Antiplatelet therapy, as well as IV-FL, is usually thought to be associated with higher SICH risk [33, 34]. Although in our series the choice of how, how much and which drug to administer to each patient was left to the single-center operator expertise, both the use of antiplatelet therapy or of IV-FL did not increase SICH risk, as also reported by Zhu et Al. [34]. Therefore, our result is in favor of using antiplatelet drugs and, in accordance with the current literature, preferably with greater, faster and shorter antiplatelet activity [35].

Limitations and strengths

We are aware that this study has several limitations: first of all, its retrospective, uncontrolled and observational design. Its multicenter design allowed a broader patients recruitment, but it also resulted in higher heterogeneity regarding techniques, devices and patient selection for EVT in each participating center. Furthermore, uniform imaging assessment of stent patency was not evaluated at late follow-up, although pre/post and procedural neuroimaging data were consensually reviewed by two expert readers. Additionally, in our analysis we also included the “hemodynamic TLs,” a group that is often not considered by other authors, despite the same hemodynamic consequences. Further studies considering this particular type of TLs separately and involving a greater number of cases are needed to confirm our results.
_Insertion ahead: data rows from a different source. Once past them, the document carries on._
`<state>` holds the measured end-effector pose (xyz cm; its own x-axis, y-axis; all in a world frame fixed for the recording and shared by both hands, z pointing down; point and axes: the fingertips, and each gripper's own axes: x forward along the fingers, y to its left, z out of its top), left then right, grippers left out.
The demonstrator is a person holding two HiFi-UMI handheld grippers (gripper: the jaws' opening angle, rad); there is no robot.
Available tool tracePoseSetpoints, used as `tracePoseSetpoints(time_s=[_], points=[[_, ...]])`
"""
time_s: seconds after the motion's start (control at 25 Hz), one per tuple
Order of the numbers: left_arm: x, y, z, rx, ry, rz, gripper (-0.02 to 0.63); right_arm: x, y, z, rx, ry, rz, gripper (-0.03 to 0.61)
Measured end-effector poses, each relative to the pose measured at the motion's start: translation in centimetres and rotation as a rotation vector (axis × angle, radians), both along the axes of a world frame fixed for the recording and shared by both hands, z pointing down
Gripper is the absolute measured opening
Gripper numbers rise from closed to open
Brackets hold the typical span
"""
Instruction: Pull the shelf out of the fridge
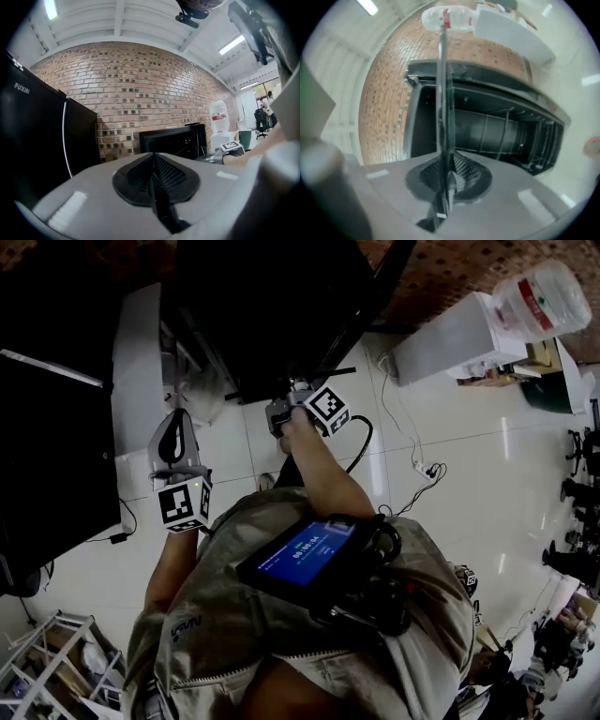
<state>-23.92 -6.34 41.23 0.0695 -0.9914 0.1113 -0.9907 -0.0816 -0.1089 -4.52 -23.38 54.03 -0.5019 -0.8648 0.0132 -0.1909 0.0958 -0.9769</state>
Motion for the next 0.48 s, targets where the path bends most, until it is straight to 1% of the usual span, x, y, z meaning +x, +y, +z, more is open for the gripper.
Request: tracePoseSetpoints(time_s=[0.08,0.2,0.36,0.48], points=[[0.5,0.7,0.3,0.001,0.025,0.015,0.017,0.8,2.8,0.4,-0.013,0.026,-0.027,0.011],[1.3,1.3,0.3,0.006,0.050,0.042,0.017,2.1,6.7,0.1,-0.013,0.027,-0.054,0.011],[2.7,2.0,0.2,0.021,0.092,0.065,0.017,5.3,10.6,-2.4,0.030,0.004,-0.071,0.011],[3.8,2.4,0.2,0.024,0.110,0.087,0.009,8.2,13.0,-4.9,0.075,-0.017,-0.064,0.011]])
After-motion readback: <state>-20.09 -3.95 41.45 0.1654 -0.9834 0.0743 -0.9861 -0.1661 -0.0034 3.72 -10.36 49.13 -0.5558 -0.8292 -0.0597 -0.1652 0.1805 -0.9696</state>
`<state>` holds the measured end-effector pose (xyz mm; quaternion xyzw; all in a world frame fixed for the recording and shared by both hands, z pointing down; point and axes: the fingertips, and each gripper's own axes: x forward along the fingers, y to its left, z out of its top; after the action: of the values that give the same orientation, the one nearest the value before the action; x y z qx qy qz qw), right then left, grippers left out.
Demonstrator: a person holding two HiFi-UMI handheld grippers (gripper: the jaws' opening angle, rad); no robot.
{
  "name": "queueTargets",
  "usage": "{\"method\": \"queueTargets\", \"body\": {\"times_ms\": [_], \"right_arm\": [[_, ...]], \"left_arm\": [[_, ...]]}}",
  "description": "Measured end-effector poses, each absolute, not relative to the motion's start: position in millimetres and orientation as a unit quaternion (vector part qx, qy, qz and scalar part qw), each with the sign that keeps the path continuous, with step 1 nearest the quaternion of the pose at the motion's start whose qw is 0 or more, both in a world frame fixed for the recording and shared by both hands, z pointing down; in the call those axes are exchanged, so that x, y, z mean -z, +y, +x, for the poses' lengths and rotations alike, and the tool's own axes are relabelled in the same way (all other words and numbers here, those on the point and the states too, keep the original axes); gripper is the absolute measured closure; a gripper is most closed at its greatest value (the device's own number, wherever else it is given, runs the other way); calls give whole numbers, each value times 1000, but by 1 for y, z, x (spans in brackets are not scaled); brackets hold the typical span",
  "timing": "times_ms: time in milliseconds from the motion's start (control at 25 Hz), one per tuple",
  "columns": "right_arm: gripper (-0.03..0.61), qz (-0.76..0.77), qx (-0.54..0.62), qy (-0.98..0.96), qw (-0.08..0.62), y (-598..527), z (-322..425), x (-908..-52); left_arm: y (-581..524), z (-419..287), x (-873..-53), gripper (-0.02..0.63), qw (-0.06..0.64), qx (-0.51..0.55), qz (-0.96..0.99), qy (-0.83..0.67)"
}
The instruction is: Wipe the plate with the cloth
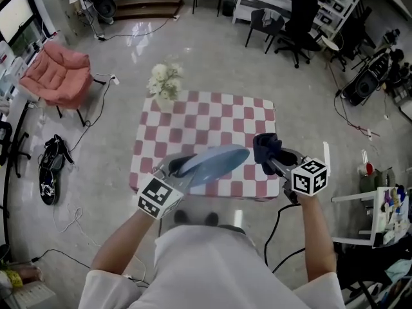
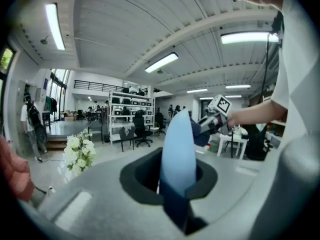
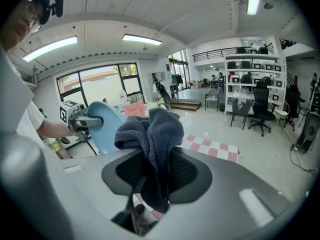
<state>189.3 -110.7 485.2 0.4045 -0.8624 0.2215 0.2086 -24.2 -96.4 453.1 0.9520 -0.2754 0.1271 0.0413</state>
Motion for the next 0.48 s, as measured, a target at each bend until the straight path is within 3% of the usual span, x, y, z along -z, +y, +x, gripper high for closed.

However, our analysis has a fundamental strength: as opposite to randomized controlled trials, which consider patients selected under ideal conditions, in our series patients are representative of those normally observed in a real-life setting, not enrolled according to severe inclusive criteria.

Conclusion

This is the first retrospective real-life case series of TLs patients undergoing EVT which also includes the “hemodynamic TL” (here defined as extracranial ICA occlusion or sub-occlusion being the actual cause of AIS for insufficient Willis compensation). In our series, this group showed no significant differences, in terms of 90-day functional independence and technical success rates, compared to “thromboembolic TLs.” However, no patient with “hemodynamic TLs” developed SICH.

High rates of good cerebral reperfusion (77.1%) and of extracranial recanalization (86.8%) were achieved, with consequent significant improvement in 90-day functional outcome, demonstrating that in these complex situations EVT is technically feasible, effective and safe. ECAS was found to correlate with the risk of SICH, unlike antiplatelet therapy and IV-FL. Anyhow, in our series morbidity and mortality rates did not result higher compared to the current literature.

AIS due to TLs still remain challenging for stroke physicians: more data and new trials are needed to better understand how to optimize the reperfusion strategies in this multifactorial, multidistrict, often dramatic vascular pathology.